Dr. Grey declares, that Shakespeare's knowledge in the Greek and Latin tongues cannot reasonably be called in question. Dr. Dadd supposes it proved, that he was not such a novice in learning and antiquity as some people would pretend. And to close the whole, for I suspect you to be tired of quotation, Mr. Whalley, the ingenious editor of Jonson, hath written a piece expressly on this side the question perhaps from a very excusable partiality, he was willing to draw Shakespeare from the field of nature to classic ground, where alone, he knew, his author could possibly cope with him.

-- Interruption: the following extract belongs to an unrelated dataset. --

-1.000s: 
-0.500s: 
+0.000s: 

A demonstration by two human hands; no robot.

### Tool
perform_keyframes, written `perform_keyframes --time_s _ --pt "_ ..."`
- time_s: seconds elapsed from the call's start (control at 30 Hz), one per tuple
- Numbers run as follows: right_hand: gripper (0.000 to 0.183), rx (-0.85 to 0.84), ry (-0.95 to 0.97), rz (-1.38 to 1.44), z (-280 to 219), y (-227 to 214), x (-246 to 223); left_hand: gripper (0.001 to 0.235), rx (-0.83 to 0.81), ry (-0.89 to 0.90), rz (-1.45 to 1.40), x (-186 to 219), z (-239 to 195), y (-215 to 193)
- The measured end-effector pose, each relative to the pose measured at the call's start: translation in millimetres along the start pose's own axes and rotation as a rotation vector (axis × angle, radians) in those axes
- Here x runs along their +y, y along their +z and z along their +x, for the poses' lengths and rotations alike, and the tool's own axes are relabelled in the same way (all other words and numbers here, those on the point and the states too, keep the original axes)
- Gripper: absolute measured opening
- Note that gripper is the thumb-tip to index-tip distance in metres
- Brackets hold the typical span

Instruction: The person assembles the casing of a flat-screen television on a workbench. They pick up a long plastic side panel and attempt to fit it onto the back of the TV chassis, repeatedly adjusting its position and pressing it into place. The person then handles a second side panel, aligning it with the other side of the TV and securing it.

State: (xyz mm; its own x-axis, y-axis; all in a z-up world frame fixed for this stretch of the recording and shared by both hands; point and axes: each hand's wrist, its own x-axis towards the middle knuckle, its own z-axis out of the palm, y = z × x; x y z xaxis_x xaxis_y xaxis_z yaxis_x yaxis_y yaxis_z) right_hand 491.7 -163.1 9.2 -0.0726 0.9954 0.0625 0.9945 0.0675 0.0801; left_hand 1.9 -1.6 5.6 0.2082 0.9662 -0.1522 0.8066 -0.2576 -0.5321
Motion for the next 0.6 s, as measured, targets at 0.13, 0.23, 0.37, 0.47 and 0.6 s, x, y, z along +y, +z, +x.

These critics, and many others their coadjutors, have supposed themselves able to trace Shakespeare in the writings of the ancients; and have sometimes persuaded us of their own learning, whatever became of their au thor's. Plagiarisms have been discovered in every natural description and every moral sentiment. Indeed by the kind assistance of the various Excerpta, Sententia, and Flores, this business may be effected with very little expense of time or sagacity; as Addison hath demonstrated in his comment on Chevy-chase, and Wagstaff on Tom Thumb, and I myself will engage to give you quotations from the elder English writers (for, to own the truth, I was once idle enough to collect such,) which shall carry with them at least an equal degree of similarity. But there can be no occasion of wasting any future time in this department: the world is now in possession of the Marks of Imitation.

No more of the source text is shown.